Tapi penampakan tradisi haenyeo mungkin tidak semuanya buruk, kata Kim. Ada risiko meromantisir pekerjaan yang menuntut dan kadang-kadang fatal. Dan, tentu saja, mereka tidak perlu bergantung pada kerja fisik ke usia 90an.

Tradisi haenyeo bisa saja punah dalam beberapa dekade. Tapi praktik tersebut akan terus hidup dalam foto-foto Kim—dan Kim sendiri sekarang membawa tradisi baru untuk wanita yang bekerja di perairan Korea.Culturally, the haenyeo style of freediving is bound up in local shamanistic beliefs and ancient legends connected to the sea. Economically, it’s helped to sustain Jeju Island, although it’s common for Jeju’s haenyeo to also farm small agricultural plots. The women generally sell their catch through a fishery cooperative, and earn around$12,500 a year from it.
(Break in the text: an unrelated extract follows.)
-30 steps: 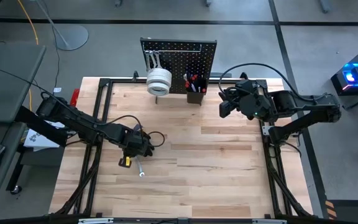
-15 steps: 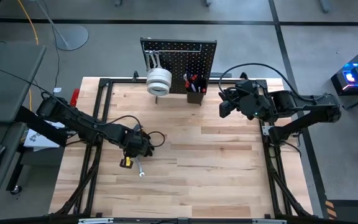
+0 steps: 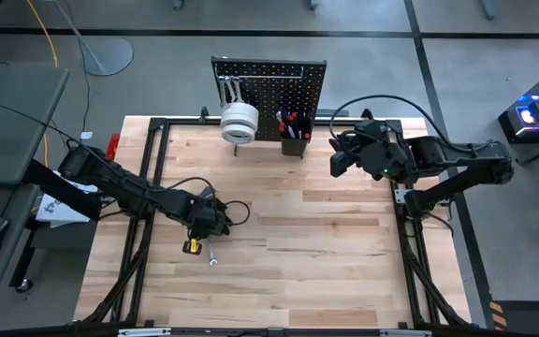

In modern South Korea, the haenyeo have experienced mild stigmatization for being working-class women who do manual labor in a culture where women are generally prized for being delicate. But five years ago, Y. Zin Kim—who claims to be Koreas's first female professional underwater photographer—began the Happy Haenyeo photography project, which captures the haenyeo’s extreme lives with tender nuance. And at a time when the tradition is nearing possible extinction, Kim’s photos are making a splash around the world. They’ve since been collected in the bilingual Korean/English photography book Haenyeo- Women Divers of Korea, published in October 2017.